In his Dec. 27 Point of View piece “ Why Medicaid expansion won’t boost jobs,” Brian Balfour observed that there would not be enough physicians to care for the people who would gain coverage were North Carolina to expand Medicaid. He stated that the ratio of primary care physicians in the state had recently fallen and that North Carolina was below the national average.
In fact, over the past decade, North Carolina’s physician supply has grown at a rate almost twice as fast as the population, and primary care physician growth has matched that rate. North Carolina had 21,788 licensed practicing physicians in 2012, up from 16,789 in 2002 – a 30 percent increase. In comparison, the state’s population grew by 17 percent over the same decade.
The total number of actively practicing physicians per 10,000 persons in North Carolina consistently grew from 19.78 in 2000 to 22.31 in 2012. The number of primary care physicians has historically grown at roughly the same rate. However, in 2010, the North Carolina Medical Board modified the way it classified physicians, shifting to “area of practice” and away from specialty of training. In North Carolina, primary care physicians are defined as those who practice in the specialties of family medicine, general internal medicine, general pediatrics, obstetrics/gynecology and general practice. In the 2010-11 licensing renewal process, physicians were able to indicate their primary area of practice. This included designations such as “integrative medicine” and “urgent care” that would have been counted as primary care in the earlier system.

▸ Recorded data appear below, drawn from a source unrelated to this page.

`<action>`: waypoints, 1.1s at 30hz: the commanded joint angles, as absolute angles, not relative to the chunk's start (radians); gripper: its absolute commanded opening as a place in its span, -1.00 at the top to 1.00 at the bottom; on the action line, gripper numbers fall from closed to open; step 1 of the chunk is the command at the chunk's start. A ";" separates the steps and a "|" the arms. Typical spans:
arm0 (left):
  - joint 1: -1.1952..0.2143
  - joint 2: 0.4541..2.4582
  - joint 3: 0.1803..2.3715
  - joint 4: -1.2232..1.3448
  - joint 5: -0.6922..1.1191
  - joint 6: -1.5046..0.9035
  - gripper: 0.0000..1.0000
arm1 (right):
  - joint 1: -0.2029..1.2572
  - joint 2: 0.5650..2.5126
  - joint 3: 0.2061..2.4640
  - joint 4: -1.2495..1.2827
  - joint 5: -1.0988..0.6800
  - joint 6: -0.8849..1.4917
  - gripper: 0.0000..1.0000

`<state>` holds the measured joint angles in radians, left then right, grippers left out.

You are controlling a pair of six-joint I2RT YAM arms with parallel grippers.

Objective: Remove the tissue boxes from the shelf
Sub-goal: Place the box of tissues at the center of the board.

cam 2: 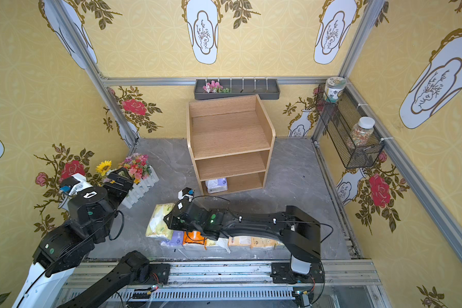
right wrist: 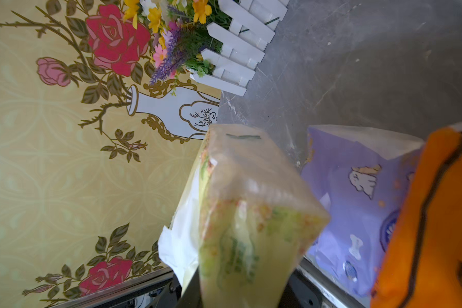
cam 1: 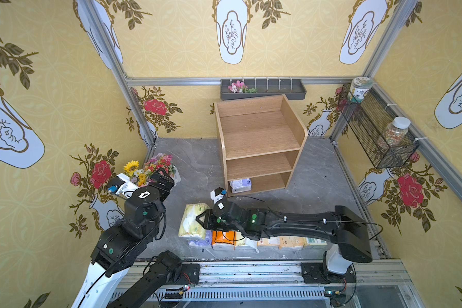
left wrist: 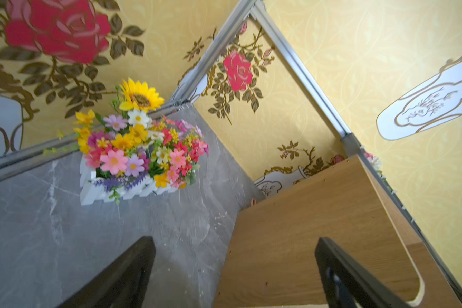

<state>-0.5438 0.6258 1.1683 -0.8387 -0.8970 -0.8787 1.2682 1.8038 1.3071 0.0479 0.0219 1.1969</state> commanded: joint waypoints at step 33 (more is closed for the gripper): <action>-0.543 0.620 1.113 -0.769 -0.832 -0.950 -0.99 | 1.277 2.115 1.691 -0.067 0.072 0.969 -0.65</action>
<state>-0.5438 0.6140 1.1240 -0.8452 -0.8600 -0.9688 1.2713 2.1685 1.7031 -0.0540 0.0017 1.0168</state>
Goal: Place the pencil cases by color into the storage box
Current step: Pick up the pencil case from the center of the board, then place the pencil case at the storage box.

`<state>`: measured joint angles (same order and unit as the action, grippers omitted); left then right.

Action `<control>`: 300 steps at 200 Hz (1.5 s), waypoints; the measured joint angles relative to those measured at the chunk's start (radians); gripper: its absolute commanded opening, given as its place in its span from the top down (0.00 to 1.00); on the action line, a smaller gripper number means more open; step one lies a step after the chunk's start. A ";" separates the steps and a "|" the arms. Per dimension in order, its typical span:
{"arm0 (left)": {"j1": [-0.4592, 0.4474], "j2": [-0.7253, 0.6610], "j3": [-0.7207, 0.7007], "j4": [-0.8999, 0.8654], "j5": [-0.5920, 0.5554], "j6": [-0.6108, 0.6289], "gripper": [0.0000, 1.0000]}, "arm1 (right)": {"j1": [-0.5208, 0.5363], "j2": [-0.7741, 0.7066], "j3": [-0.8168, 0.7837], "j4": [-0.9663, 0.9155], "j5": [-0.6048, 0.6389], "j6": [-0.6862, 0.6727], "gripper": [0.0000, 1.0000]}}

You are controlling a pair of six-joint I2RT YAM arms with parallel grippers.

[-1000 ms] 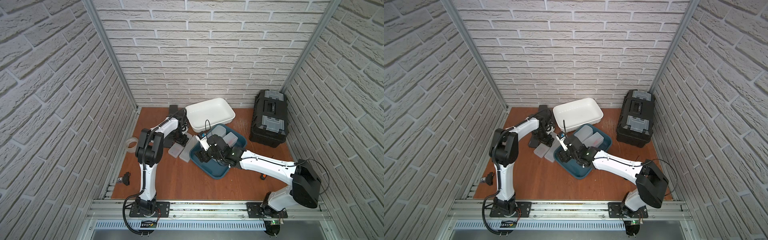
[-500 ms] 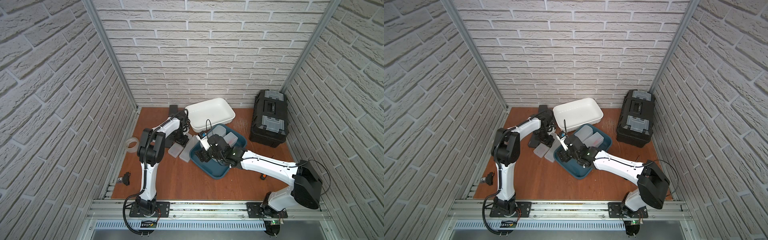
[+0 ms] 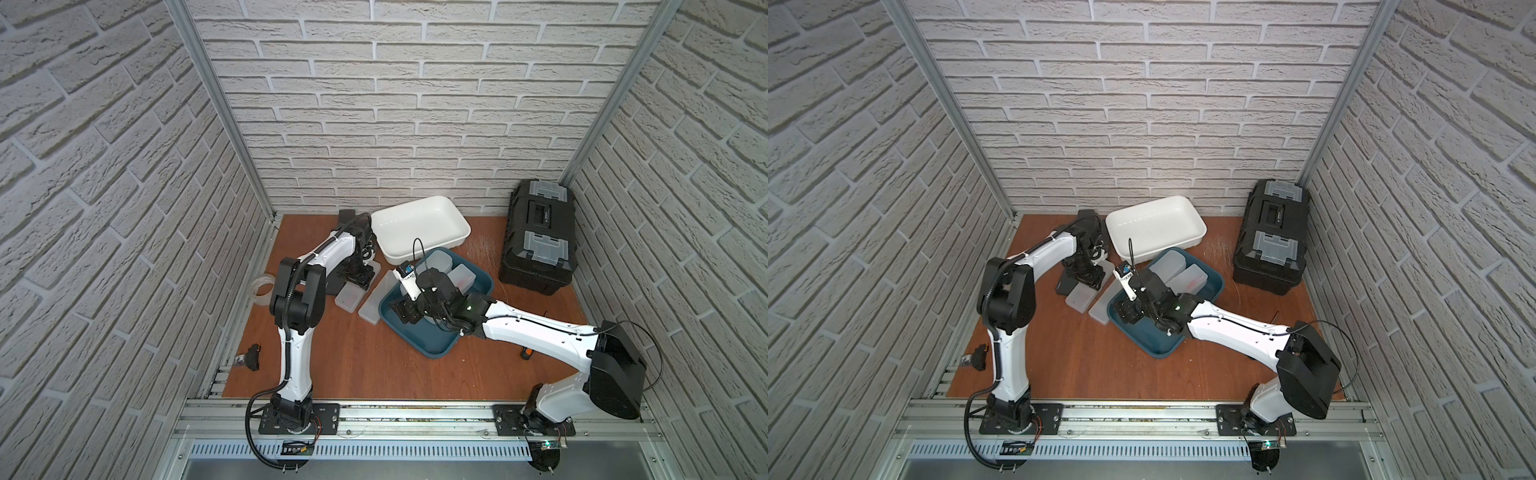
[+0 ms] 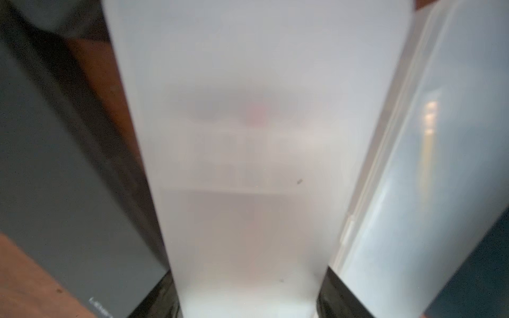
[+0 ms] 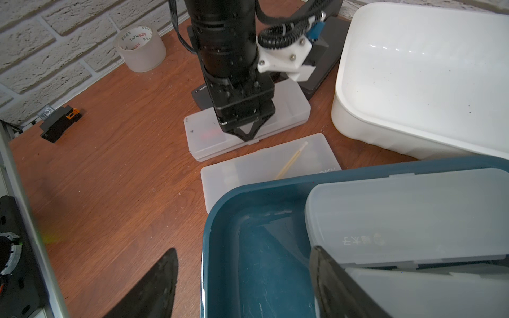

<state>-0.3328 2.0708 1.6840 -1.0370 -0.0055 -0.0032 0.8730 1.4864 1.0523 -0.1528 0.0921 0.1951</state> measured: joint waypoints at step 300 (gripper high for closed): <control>-0.367 0.262 0.747 -0.237 0.233 -0.080 0.34 | 0.003 -0.529 -0.166 -0.144 0.154 0.059 0.26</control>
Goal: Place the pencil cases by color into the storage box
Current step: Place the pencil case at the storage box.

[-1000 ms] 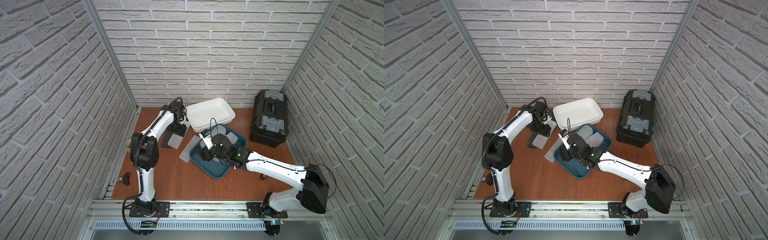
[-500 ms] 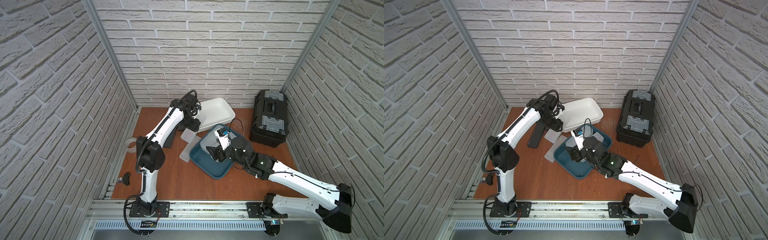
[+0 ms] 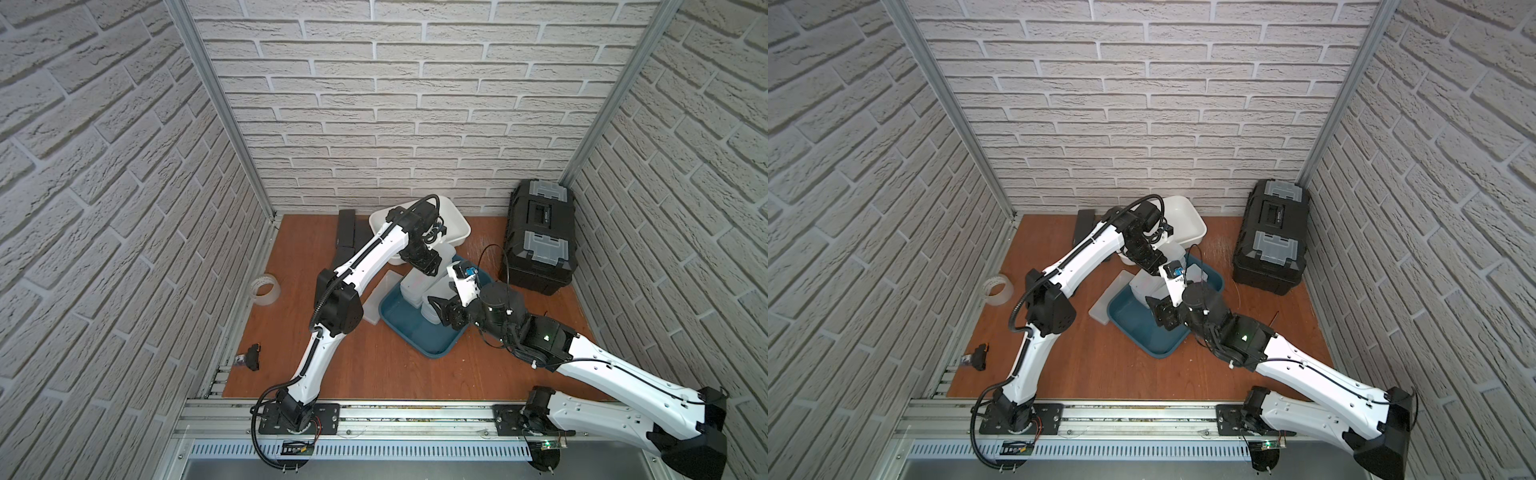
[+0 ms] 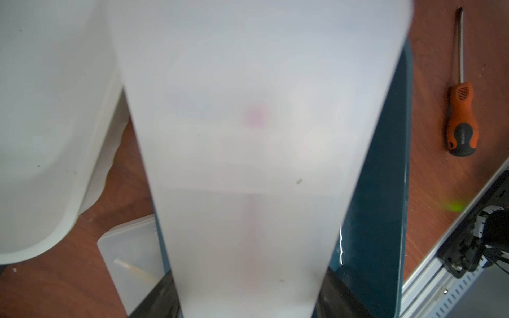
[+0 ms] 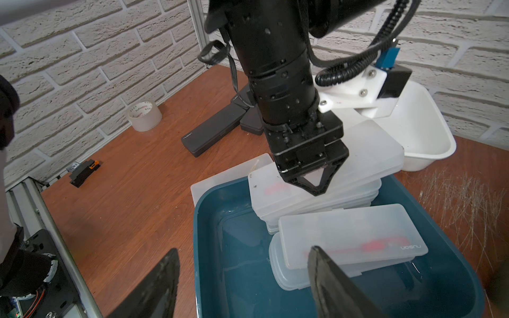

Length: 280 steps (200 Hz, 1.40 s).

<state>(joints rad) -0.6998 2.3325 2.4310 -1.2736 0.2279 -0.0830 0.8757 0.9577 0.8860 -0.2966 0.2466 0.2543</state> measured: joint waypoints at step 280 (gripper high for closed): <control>-0.003 0.147 0.087 -0.050 -0.133 -0.008 0.25 | 0.012 -0.006 0.000 -0.038 0.015 0.005 0.26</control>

By applying the combination of specialty training as well as area of practice to count primary care doctors, the number would have grown from 9,017 in 2010 to roughly 10,100 in 2012, or from 9.4 per 10,000 to 10.4 per 10,000, a 10 percent rate of growth over two years.
Balfour also cited 78 counties as (Primary Care) Health Professional Shortage Areas. In fact, the federal designations in 2012 applied to 16 whole counties, with parts of 62 other counties also meeting shortage criteria. These designations remain even if the need for primary care services has been met by physicians placed as part of the National Heath Service Corps or via a loan repayment program. In August, North Carolina needed 184 primary care physicians to match the needs in the designated areas. The state has placed between 60 and 100 physicians into underserved areas each year, so the absolute shortage at any given time is perhaps 100 to 120 full-time equivalent primary care physicians.
There are other primary care practitioners who would care for newly insured Medicaid patients. Between 2002 and 2012, the state’s nurse practitioner workforce grew by 113 percent and physician assistants by 83 percent.
There are communities in North Carolina that need primary care physicians, nurse practitioners and physician assistants, but the numbers are not so great as to imperil the ability of the state to care for people with newly gained Medicaid coverage.
Thomas C. Ricketts, Ph.D.
Deputy director, Cecil G. Sheps Center for Health Services Research, University of North Carolina at Chapel Hill
The length limit was waived to permit a fuller response to the Point of View.